I'm currently seeking help now, and told her I know I have an issue, and I want to change. Of course she doesn't believe me and doesn't know what to do nor understand why I acted the way I did in the past.
I know what I want, and I know I have to change my lifestyle. I'd like to hear from recovering abusers and those who were abused and stayed with their partner to work through his/her issue.
First thing is always recognizing the problem for what it's worth. It has nothing to do with her (other than being your victim of choice) and everything to do with you.

Second, recognize that your anger issues fall back onto you. When you say hurtful words to your spouse, what you are really doing is projecting your disappointment in your own failings. You are not perfect. You are not infallible.
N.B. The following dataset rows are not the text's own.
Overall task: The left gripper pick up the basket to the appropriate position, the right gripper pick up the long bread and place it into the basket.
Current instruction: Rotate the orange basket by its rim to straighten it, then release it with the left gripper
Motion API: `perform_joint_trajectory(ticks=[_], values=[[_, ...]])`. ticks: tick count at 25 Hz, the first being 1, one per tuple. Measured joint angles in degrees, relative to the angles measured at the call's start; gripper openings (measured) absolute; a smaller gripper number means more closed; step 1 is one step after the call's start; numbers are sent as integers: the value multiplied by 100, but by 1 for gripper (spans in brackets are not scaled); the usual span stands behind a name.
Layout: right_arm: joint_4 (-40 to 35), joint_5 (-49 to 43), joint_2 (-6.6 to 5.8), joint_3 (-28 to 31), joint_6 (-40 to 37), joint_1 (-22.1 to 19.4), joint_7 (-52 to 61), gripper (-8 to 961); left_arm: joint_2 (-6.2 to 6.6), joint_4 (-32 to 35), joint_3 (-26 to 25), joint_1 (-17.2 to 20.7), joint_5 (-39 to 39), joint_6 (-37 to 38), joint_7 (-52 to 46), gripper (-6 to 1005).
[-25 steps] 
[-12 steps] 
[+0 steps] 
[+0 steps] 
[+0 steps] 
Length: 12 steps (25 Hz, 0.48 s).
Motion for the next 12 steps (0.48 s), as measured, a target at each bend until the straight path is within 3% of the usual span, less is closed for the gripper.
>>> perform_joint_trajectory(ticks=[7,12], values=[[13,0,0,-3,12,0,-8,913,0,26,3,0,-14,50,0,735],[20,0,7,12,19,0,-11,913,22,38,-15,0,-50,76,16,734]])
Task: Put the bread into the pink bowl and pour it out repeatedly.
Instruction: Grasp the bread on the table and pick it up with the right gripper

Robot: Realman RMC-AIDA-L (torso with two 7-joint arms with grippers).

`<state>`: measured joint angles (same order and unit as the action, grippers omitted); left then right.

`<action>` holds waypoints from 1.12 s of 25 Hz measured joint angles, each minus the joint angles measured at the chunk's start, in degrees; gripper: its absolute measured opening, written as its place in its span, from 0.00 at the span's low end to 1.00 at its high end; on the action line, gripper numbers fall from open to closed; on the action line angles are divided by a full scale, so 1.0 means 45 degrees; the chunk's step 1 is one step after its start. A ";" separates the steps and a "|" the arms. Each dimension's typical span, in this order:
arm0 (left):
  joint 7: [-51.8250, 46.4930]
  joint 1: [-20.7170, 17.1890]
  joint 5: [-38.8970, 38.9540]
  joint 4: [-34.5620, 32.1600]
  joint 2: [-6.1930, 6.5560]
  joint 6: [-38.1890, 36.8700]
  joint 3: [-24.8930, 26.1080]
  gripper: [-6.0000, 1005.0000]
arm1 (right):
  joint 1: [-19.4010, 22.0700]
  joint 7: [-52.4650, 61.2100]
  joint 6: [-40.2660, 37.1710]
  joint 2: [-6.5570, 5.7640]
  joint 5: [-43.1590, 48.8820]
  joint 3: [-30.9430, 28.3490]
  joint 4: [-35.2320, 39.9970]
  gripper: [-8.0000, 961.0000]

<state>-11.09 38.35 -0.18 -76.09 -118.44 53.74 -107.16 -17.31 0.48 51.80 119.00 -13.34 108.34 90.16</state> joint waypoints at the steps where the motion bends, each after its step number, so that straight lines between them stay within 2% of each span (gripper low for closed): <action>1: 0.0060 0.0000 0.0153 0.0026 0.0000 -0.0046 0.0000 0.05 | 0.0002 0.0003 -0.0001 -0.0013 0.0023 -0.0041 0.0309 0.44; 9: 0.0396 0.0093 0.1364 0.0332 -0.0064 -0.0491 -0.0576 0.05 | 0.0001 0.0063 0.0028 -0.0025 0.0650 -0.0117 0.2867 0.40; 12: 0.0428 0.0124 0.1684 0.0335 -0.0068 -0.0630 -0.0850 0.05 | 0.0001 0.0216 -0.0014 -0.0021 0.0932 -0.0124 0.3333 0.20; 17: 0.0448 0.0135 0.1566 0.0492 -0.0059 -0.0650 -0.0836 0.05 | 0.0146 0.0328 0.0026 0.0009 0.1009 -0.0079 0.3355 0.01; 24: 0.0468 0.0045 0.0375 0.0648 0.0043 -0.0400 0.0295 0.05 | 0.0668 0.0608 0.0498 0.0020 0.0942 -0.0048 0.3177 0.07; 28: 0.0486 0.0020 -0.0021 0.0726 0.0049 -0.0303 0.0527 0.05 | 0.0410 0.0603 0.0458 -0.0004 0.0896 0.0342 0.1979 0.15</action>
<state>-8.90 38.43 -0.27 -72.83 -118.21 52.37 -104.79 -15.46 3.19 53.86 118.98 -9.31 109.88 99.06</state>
You have to look within yourself and understand why you hate yourself so much that you must lash out on your loved ones instead of dealing with your own demons.

Third, dealing with this sort of abuse in a marriage is demeaning to your spouse. She may or may not forgive you. She may or may not want to continue with this marriage even if/when you do seek help. You must respect her decision. You created the problem and there are consequences to be dealt with.

It's sort of like being married to a recovering alcoholic. Only time will time tell whether you are "cured" are not. She already has dealt with a history of being married to you and she may or may not trust that you will "see the light" and mend your ways. She has learned to "walk on eggshells" with you. It will take time for her to "unlearn" her response to your temper. She may or may not be willing to do so.

My ex was verbally abusive to me. I walked on eggshells. He did eventually get anger-management counseling, but I continued to tread carefully. I did not feel comfortable enough to let my guard down, and as a result, we as a couple never fully recovered. He still had anger issues. I still tread carefully around him. And, when he thought cheating was the right answer, I divorced him. There is no quick-fix. The damage may already be done.

So, yes, get help for yourself. Understand the "why" of your behavior and hope that she forgives you. It will take time and patience, but you do have to recognize that this is your burden to correct and not hers. Do it for yourself.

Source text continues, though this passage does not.